The Last House on Dead End Street (1973) di Roger Watkins è una pellicola che sembra uscita da un incubo dimenticato in una cantina umida, girata con la furia di chi non ha più niente da perdere. Il film si presenta come exploitation, ma sotto la crosta di crudeltà e amatorialità ribolle qualcosa di più profondo: un rifiuto viscerale del mondo dello spettacolo, dell’arte come merce, del cinema stesso come istituzione borghese.
La trama è scheletrica e disturbante: un ex detenuto, appena uscito di prigione, decide di girare un film pornografico estremo per vendicarsi della società che l’ha espulso. Recluta una manciata di complici e trasforma la produzione in un rituale di sadismo, violenza e autoannientamento. A ogni sequenza, la linea tra finzione e realtà si dissolve. Non si capisce più chi sta recitando e chi viene davvero torturato.
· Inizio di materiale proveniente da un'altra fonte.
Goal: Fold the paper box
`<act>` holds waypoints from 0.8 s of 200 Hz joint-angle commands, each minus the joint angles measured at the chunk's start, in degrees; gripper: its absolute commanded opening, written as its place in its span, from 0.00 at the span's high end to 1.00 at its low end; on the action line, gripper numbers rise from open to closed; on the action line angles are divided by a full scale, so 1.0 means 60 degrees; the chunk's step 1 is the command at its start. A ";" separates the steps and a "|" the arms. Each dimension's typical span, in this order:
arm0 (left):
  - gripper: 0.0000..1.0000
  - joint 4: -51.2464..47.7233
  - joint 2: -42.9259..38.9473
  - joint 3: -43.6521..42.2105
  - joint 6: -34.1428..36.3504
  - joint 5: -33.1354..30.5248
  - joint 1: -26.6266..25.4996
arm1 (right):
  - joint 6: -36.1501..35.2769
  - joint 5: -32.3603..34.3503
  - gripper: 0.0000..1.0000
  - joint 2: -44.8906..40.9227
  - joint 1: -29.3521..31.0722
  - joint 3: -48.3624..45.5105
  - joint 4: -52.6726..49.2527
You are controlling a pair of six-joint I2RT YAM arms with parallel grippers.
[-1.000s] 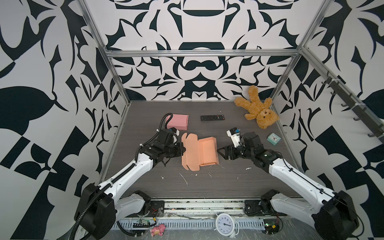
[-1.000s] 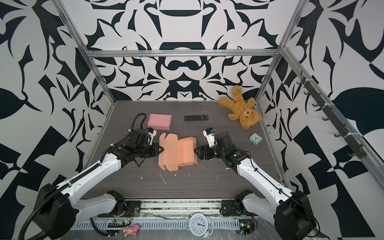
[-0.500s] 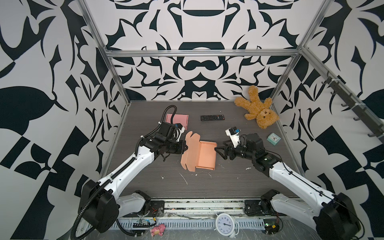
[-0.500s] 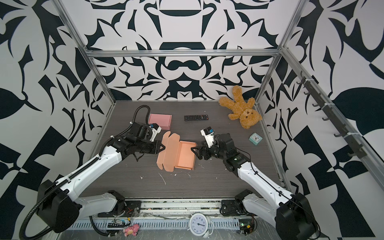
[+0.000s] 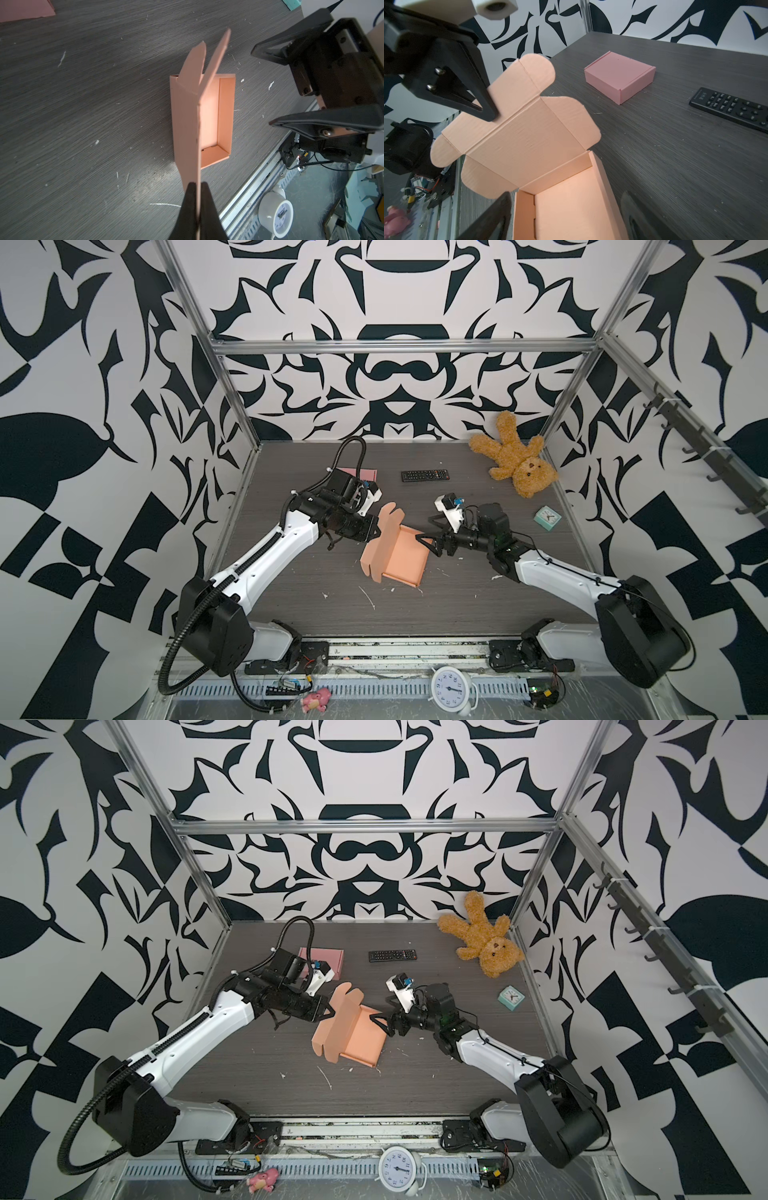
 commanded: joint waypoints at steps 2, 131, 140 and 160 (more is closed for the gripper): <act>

Il film dentro il film divora quello esterno, e lo spettatore si ritrova intrappolato nella stessa trappola percettiva.
Watkins gira come se odiasse la cinepresa. L’immagine è sporca, granulosa, saturata di ombre che inghiottono i volti. Non c’è alcun piacere estetico nella messa in scena: solo la sensazione che la macchina da presa sia uno strumento di punizione, una lama che registra il fallimento del soggetto. Ogni inquadratura sembra dire: “questo non è cinema, è la sua carcassa”.
Il gesto di Watkins è radicalmente materiale. I personaggi non cercano catarsi o giustizia, ma visibilità: vogliono esistere almeno come immagine, anche se l’unico modo è farsi massacrare di fronte all’obiettivo. È la versione più sporca e disperata del rapporto tra produzione e sfruttamento: corpi che si offrono al consumo visivo per un pubblico che non vediamo mai, ma che sentiamo respirare dietro la pellicola, come un mostro affamato.
Verso la fine, il film implode su se stesso: i protagonisti vengono uccisi nella stessa performance che stanno filmando, e la macchina continua a girare, indifferente. È lì che The Last House on Dead End Street si trasforma da exploitation a elegia del nulla. Non c’è catarsi, solo un loop di riprese, una serie di gesti ripetuti finché tutto perde senso.
È un film marcio, deforme, ma autentico nella sua brutalità. Non ti invita a guardare — ti costringe. E quando finisce, resta quella sensazione sgradevole di aver assistito non a una storia, ma a un atto di autolesione collettiva: la messa in scena del desiderio di scomparire dentro l’unico dio che resta — la cinepresa.